Reviews

I'd Rather Goya Robbed Me of My Sleep than Some Other Arsehole (Gate Theatre)

Rodrigo Garcia’s play features a stellar performance from Steffan Rhodri but the script needs work

WhatsOnStage Reviewer

WhatsOnStage Reviewer

| London | Off-West End |

17 March 2014

Steffan Rhodri
Steffan Rhodri

The rather cumbersome title is a good reflection of an equally cumbersome but rather compelling piece. A one-man show (with piglets), it’s the story of a man who, finding himself overwhelmed by the pace of the world and financial instability, decides to withdraw his life savings – 5000 euros to be exact – and take his six and 11 year old sons to Barcelona, break into the Prado, and spend a night looking at the Black Paintings of Francisco Goya. His children would rather go to Disneyland.

Steffan Rhodri‘s performance is impressive. He captures the mania of his character but more importantly the pathos. Even as he degrades women and talks about whether or not to buy coke and strippers for his sons, you feel his isolation and desperation. Perhaps one of the best elements of his performance is his pacing. In a play about a mad dash to make meaning and prove that "we don’t aspire to a normal life" he speeds through the script without it ever feeling rushed.

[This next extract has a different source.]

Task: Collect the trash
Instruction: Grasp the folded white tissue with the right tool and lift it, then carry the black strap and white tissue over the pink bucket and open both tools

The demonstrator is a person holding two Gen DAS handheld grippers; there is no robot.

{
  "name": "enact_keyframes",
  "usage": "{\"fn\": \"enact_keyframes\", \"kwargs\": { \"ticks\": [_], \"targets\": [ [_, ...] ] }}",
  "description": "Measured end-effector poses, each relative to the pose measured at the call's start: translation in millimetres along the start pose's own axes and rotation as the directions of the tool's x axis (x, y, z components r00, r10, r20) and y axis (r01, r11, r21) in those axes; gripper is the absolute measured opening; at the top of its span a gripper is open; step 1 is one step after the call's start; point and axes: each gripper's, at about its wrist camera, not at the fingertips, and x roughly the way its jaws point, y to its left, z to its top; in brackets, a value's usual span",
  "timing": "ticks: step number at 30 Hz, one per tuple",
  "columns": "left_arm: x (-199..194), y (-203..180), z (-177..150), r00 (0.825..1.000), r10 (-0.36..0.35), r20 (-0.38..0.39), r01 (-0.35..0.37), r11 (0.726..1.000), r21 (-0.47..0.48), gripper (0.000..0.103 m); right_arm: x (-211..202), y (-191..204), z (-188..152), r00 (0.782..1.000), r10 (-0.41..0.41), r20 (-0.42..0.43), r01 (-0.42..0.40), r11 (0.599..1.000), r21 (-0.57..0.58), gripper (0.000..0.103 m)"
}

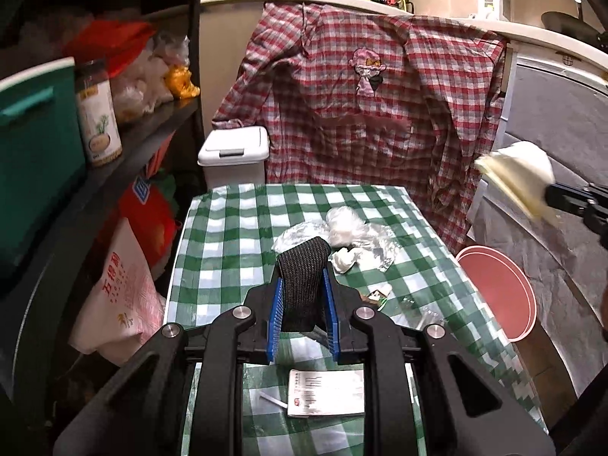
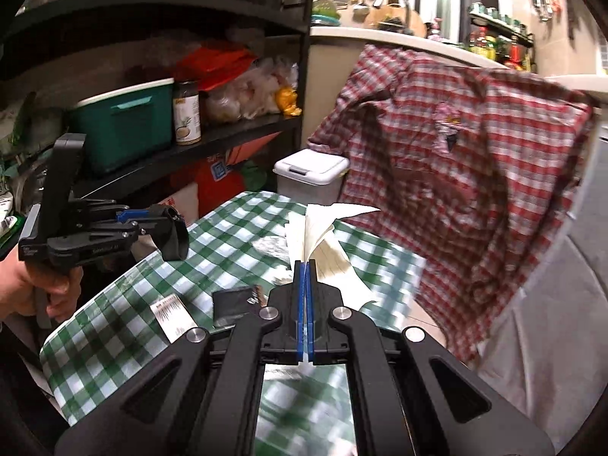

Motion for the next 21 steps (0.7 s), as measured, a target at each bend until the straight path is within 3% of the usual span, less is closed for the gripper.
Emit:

And it is precisely this issue of pacing where the script itself falls down. As we’ve been rollicking along – rushing towards Barcelona and then along its streets – Rodrigo Garcia’s script stops us dead as our narrator has a crisis of faith; is all we’re doing just "digging" – sinking lower. And Rhodri has a big job getting us, at three quarters of the way through, to commit once more to his madcap adventure. His story is so intense, so pressurised and depends so much on us feeling his mania, that to allow us to leave it is to break the spell he’s worked so hard to create.

The magic of his performance owes an enormous debt to the beautifully smart set – a white tiled box with overhead strip lighting giving the sense of a sanatorium. The back wall has a cube attached, which represents our protagonist's kitchen, and in which we find him when the play begins. It is small and grotty – as you imagine his life is – and rotates to give a sense of his own unhingedness. Barcelona is built out of children’s building blocks, the taxi is a toy car and even a Mickey Mouse balloon makes an appearance. It’s all very surreal, delightfully so.

In the end, however, even a brilliant performance and a beautifully executed production can’t support a script that doesn’t quite sustain itself.